From Preeclampsia to Premature Birth, New Mom’s Experience is a Roller Coaster
Thirty-two weeks into her first pregnancy, Katie Love began to notice some startling changes that she couldn’t explain.
Suddenly, her shoes no longer fit. She had difficulty walking, and she noticed increased swelling in her ankles and face. Her fingers were numb, making work difficult.
It was April 2020, and UPMC Magee-Womens Hospital had transitioned patients to telemedicine visits as a precaution amid the COVID-19 pandemic. As part of the transition, expectant mothers were given blood pressure cuffs for home monitoring.
While on a televisit with her doctor, Katie reported her new symptoms, and her doctor asked her to take her blood pressure while they were on the call. Her systolic pressure jumped from a normal reading of 110, which it had been throughout her pregnancy, to a startling 160. (Normal systolic pressure ranges between 90 and 120.)
“I don’t want to alarm you, but I think we need to end this visit, and you need to come get checked in,” her doctor said, adding that Katie should pack a bag in case she needed to deliver.
When Katie arrived at the hospital, the staff monitored her blood pressure every 15 minutes for about six hours and kept her calm. Finally, she had a diagnosis: preeclampsia, a serious condition affecting about 8 in every 100 pregnant women. Characterized by high blood pressure and protein in the mother’s urine, it is also a leading cause of premature birth, according to Dr. Janet Catov, an associate professor at Magee-Womens Research Institute, who has been studying preeclampsia for about 15 years.
“About a quarter of all premature births are really due to preeclampsia, so it’s a very strong predictor,” Dr. Catov says, adding that around the U.S. and worldwide, preeclampsia is the single largest contributor to maternal mortality: “The really scary thing about preeclampsia is that it can go very bad, get very serious, very quickly.”
Managing the condition then becomes a delicate balance between the health of the mother and the health of her baby.
“It was stressful to hear two months out,” says Katie, a former television news reporter who now owns a social media business. After her diagnosis, she went to the hospital twice a week for blood pressure measurement and an ultrasound.
“I know as a mother you don’t really have any control when you go into labor, but to constantly feel that it might be too dangerous for the baby to stay inside … I wasn’t sleeping,” Katie recalls.
Finally, at 37 weeks, doctors induced her. Her daughter, Adley, was born May 8, 2020. When the staff placed her on Katie’s chest, Adley grabbed the sensor on her mother’s finger: “It was the most amazing feeling,” Katie says.
But the journey wasn’t over; Adley’s glucose levels were low, and she was jaundiced, which can lead to potential complications if left untreated. She spent a week in the hospital’s neonatal intensive care unit. Today, mother and baby are healthy, though no cause for Katie’s preeclampsia was ever found.
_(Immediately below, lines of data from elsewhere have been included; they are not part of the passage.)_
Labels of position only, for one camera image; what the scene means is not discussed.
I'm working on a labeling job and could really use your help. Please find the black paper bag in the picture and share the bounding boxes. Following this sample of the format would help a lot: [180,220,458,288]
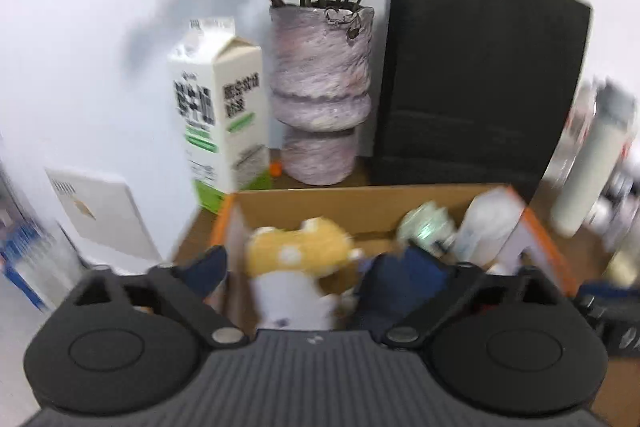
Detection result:
[370,0,593,202]

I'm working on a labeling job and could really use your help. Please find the pink textured vase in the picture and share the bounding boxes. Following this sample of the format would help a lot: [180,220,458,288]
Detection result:
[269,4,375,186]

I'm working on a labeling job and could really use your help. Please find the blue and white box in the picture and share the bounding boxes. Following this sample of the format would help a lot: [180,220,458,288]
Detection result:
[0,207,56,308]

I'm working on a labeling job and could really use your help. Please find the white thermos bottle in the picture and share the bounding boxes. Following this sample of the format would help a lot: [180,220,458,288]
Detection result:
[550,79,638,238]

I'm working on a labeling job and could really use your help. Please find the green glittery ball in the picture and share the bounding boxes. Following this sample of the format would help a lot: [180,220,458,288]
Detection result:
[397,202,458,253]

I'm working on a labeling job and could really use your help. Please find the orange and white cardboard box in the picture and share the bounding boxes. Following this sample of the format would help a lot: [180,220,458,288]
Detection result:
[210,184,581,343]

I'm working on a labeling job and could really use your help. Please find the purple cloth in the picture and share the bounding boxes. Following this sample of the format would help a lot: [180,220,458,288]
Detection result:
[352,254,416,333]

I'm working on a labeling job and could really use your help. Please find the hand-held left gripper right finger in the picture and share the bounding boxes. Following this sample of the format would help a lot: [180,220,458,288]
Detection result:
[382,249,581,350]

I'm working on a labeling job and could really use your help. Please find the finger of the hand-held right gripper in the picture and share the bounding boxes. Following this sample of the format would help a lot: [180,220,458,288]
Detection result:
[575,279,640,358]

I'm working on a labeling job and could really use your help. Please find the yellow and white plush toy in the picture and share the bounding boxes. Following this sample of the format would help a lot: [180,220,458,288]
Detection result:
[245,217,366,330]

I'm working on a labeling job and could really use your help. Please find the blurred white containers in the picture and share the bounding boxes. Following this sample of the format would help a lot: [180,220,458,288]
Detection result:
[590,147,640,278]

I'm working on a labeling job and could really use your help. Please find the white wall panel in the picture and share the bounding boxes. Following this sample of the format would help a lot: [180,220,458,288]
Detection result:
[45,168,163,263]

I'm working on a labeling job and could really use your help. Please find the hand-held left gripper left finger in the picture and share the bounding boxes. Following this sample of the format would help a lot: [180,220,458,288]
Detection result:
[62,246,251,350]

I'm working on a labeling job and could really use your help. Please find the white and green milk carton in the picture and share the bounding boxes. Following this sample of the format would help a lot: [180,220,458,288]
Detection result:
[167,17,273,212]
Dr. Catov says Katie’s experience reflects much of the uncertainty that surrounds preeclampsia, despite how common a condition it is. While there are known risk factors such as high blood pressure prior to pregnancy, not all women who have that risk factor develop preeclampsia. It also plays a significant role in health disparities; Black women are about two to three times more likely to develop the condition and also more likely to have a severe form. Because preeclampsia is a strong contributor to prematurity, it is also linked to infant mortality disparities; preterm birth rates were 50 percent higher among Black women (14.4 percent) in 2019 than among white or Hispanic women, according to the U.S. Centers for Disease Control.
“It is really a syndrome where a lot of systems are compromised. And yet we actually don’t yet know all the causes or have a preventive strategy,” she says.
But there are some known aftereffects: women who had preeclampsia are three to four times more likely to have high blood pressure after pregnancy as soon as five years after delivery, and two to three times more likely to have a heart attack later in life than women who have not been affected, Dr. Catov says.
Her group is exploring the link between preeclampsia and later cardiac disease to see whether it yields new insights that could lead to possible preventive efforts.
Dr. Catov also oversees the Steve N. Caritis Magee Obstetric Maternal & Infant (MOMI) Database & Biobank, which collect biosamples and information about pregnant women, including those with preeclampsia. Dr. Catov hopes the samples will help researchers both within and external to Magee to identify biomarkers that might help predict preeclampsia.
“As we study what goes wrong, we believe there will be clues, very early in pregnancy — subtle, but important. What would be ideal would be if we had a screening test early in pregnancy,” she says. “I’m hopeful that we’re getting closer.”